Harold continued snoring while Chauncy, the poodle, sprang to his feet.

Yip! Yip! Yip!” He danced in circles on the kitchen tiles. Mrs. Pemberton grabbed his leash from the broom closet. She attached it to his collar and the two headed for the door.

Outside, she paused on the neat front lawn. The period before dusk was her favorite time of day. Everything slowed down; life’s urgencies didn’t seem so pressing. Even the air felt softer. She gave the leash a tug and started down the sidewalk.

The twilight walks were a springtime ritual. Often she paused to admire a neighbor’s tulip bed or flowering dogwood along the way. The greetings that passed between her and the neighbors were brief but pleasant. Years ago she’d known everyone on the block. As secretary of the local garden club, she’d gotten neighbors to participate in events such as the window box and holiday wreath decorating contest. Back then, families lived in their homes for decades. Mrs. Pemberton had witnessed the generations growing up. Now it seemed as if a house was merely a way station. The ink was barely dry on the deed before the residents were eager to move on. 

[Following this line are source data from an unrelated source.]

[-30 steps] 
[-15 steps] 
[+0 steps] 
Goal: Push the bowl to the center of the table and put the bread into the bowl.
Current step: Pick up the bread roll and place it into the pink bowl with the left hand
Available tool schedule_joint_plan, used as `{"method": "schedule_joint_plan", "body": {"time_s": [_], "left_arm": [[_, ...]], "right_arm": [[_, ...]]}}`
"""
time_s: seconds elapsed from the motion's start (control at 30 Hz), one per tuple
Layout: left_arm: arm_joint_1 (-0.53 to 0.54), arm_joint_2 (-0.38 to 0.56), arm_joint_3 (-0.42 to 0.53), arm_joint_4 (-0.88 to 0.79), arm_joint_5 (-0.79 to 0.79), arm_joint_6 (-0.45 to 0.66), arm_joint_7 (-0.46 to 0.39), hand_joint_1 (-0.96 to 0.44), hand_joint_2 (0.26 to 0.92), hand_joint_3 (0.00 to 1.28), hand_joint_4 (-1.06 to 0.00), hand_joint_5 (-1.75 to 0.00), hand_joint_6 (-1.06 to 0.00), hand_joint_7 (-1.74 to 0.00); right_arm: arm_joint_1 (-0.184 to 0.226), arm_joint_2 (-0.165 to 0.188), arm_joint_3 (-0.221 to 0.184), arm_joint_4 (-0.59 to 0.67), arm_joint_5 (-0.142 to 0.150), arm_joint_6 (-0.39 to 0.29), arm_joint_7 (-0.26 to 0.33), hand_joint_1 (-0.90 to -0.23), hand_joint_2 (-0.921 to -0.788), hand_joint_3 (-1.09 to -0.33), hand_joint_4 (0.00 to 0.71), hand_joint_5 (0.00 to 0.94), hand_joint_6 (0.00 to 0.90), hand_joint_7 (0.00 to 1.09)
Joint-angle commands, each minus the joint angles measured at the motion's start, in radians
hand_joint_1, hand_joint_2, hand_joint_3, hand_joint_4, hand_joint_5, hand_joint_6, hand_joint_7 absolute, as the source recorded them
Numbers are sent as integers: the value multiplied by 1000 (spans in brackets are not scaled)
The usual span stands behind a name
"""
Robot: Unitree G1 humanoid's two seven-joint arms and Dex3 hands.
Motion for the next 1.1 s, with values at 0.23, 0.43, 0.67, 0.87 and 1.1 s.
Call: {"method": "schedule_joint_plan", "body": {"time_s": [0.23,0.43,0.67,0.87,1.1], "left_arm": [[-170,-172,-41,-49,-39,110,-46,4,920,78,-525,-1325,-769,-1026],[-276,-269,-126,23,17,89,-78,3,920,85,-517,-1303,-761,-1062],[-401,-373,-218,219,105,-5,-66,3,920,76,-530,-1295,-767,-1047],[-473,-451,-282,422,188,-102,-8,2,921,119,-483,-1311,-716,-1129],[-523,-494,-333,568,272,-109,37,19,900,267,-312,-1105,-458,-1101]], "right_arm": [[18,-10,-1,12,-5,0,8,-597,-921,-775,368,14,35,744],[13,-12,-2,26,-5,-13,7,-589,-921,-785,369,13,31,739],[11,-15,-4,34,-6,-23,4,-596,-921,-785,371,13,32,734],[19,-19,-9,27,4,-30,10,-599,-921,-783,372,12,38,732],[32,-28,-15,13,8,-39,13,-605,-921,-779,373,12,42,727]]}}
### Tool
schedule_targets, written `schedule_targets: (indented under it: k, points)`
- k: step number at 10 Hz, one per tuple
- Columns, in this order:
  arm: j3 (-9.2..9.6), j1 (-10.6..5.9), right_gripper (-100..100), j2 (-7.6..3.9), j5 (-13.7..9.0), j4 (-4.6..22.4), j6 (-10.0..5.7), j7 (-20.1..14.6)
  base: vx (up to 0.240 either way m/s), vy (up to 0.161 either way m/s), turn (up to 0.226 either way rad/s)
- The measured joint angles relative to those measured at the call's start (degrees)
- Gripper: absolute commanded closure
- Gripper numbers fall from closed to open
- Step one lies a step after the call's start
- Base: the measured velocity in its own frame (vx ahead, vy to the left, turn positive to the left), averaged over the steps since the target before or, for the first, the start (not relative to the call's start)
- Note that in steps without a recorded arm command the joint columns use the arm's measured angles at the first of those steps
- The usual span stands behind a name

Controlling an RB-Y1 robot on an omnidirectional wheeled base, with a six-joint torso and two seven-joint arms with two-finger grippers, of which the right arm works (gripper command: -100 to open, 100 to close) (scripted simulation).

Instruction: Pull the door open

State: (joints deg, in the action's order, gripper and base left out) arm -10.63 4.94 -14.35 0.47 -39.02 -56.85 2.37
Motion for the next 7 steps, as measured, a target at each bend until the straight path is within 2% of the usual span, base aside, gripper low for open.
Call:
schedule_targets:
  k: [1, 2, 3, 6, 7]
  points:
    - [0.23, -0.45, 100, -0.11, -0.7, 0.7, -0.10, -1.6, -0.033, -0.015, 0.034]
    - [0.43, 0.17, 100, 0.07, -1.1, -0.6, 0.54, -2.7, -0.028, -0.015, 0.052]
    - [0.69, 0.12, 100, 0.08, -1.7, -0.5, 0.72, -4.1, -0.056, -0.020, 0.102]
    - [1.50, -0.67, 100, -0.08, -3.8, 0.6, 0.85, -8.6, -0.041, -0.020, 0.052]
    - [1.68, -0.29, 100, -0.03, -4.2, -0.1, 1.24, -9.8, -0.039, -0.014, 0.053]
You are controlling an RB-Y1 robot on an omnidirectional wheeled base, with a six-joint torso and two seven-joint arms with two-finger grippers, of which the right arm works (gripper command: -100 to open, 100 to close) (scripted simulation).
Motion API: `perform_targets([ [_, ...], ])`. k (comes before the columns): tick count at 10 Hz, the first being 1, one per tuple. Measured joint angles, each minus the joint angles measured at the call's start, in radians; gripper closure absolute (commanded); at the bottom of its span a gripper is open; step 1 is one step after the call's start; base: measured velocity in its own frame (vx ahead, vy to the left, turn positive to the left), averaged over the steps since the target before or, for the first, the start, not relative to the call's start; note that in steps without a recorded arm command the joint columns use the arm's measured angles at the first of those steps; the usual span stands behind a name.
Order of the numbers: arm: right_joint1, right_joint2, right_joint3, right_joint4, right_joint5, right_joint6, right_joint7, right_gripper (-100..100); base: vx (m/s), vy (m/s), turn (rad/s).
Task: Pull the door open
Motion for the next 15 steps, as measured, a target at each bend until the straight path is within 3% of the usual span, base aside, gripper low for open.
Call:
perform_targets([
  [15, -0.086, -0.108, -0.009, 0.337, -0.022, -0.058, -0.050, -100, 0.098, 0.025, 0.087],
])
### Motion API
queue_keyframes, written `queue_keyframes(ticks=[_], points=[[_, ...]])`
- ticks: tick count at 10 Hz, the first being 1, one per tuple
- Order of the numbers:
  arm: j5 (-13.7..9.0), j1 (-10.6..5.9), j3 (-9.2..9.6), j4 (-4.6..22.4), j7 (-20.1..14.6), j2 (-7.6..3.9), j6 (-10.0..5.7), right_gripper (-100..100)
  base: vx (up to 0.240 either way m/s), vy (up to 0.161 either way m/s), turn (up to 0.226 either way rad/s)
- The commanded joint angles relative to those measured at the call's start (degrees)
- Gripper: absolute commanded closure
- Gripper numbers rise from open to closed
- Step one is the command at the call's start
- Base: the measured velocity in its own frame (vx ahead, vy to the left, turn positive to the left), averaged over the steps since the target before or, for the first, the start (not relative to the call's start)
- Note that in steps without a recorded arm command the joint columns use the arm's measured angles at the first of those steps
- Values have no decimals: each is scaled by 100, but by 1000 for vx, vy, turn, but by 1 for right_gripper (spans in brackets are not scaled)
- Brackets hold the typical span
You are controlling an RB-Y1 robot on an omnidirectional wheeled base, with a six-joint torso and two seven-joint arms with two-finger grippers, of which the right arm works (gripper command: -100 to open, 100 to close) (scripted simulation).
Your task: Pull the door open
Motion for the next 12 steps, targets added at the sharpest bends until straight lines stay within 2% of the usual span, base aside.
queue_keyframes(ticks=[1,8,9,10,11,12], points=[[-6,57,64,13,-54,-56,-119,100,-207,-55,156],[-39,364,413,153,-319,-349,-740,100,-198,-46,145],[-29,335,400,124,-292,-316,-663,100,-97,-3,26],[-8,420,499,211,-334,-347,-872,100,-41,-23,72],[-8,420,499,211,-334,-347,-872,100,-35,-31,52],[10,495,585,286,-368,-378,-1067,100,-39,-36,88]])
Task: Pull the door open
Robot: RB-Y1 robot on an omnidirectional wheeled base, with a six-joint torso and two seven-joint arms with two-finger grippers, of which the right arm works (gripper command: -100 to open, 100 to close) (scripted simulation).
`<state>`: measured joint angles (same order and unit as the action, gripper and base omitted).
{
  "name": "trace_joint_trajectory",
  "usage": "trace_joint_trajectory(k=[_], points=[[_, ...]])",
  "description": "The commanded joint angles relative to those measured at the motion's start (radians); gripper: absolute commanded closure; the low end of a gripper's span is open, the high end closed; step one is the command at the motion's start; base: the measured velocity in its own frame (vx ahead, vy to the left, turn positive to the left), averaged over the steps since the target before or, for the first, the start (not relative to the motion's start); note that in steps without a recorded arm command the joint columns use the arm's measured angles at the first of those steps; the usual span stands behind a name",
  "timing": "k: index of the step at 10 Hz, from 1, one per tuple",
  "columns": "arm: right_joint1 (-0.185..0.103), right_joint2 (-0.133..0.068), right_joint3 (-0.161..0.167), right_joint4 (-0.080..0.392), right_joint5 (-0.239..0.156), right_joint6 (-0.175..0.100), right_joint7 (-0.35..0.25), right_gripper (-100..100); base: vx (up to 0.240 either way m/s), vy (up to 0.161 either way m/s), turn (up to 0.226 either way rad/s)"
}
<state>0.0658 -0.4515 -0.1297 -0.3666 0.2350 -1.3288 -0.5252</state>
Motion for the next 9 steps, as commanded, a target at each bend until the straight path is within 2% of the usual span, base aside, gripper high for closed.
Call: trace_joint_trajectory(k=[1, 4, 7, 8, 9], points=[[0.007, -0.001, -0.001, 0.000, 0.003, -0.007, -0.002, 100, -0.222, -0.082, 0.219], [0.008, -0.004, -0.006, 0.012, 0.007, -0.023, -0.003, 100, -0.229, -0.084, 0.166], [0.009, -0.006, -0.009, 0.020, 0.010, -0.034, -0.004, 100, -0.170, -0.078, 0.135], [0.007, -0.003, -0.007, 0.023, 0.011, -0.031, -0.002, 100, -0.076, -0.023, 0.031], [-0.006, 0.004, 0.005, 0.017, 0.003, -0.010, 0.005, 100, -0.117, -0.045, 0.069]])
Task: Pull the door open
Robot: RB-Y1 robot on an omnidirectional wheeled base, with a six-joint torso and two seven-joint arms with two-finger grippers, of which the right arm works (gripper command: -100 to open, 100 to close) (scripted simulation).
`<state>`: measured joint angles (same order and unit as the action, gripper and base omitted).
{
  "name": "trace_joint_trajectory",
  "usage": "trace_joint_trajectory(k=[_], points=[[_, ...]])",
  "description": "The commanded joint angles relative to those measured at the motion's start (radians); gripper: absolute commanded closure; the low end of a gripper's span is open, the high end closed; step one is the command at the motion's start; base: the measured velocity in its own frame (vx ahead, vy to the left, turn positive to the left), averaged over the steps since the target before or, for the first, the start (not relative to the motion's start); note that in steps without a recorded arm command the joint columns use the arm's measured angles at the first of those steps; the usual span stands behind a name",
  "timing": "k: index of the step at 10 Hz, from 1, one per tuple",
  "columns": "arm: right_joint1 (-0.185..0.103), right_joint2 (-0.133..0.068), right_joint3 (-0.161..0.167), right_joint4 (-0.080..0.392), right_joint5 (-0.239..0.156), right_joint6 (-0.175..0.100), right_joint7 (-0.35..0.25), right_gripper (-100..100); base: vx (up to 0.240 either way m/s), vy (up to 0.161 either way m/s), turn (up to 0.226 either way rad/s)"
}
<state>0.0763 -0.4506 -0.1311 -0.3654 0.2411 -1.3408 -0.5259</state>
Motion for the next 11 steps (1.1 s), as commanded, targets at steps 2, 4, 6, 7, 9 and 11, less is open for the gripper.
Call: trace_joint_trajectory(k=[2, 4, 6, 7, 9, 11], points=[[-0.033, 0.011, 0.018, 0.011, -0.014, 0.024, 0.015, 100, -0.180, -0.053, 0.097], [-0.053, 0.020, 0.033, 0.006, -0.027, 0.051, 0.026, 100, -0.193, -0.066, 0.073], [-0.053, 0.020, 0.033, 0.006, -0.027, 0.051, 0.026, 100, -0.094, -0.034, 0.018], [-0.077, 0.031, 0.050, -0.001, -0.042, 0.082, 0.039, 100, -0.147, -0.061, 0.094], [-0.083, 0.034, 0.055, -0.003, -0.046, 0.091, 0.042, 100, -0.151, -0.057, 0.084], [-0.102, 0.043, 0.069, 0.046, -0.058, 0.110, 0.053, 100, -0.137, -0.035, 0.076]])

Soon she approached a row of newer homes. The developer had bought the land with its three existing houses, now victims of the bulldozer. The new residences contained every gewgaw known to contractors: turrets, Palladium windows, multi-decks, and four-car garages. Mrs. Pemberton stopped outside one of the model homes and peered through the elongated front window. Inside, she spotted a TV screen so big it could serve as a movie drive in.

As she stood transfixed by the massive screen, Chauncey scampered across the manicured lawn. Before she could reel him in, the dog lifted his leg on what looked like a putting green. “Naughty boy!” she whispered, averting her eyes from the house. She tugged the leash and scurried away.


Before long, Mrs. Pemberton found herself in the neighborhood’s older section. She slowed her pace, careful of her footing on the uneven sidewalk. The overgrown roots of the old maple trees had caused the concrete to buckle, making navigation treacherous. Years ago, the city had announced plans to replace the sidewalk. Unfortunately, that had involved cutting down the trees.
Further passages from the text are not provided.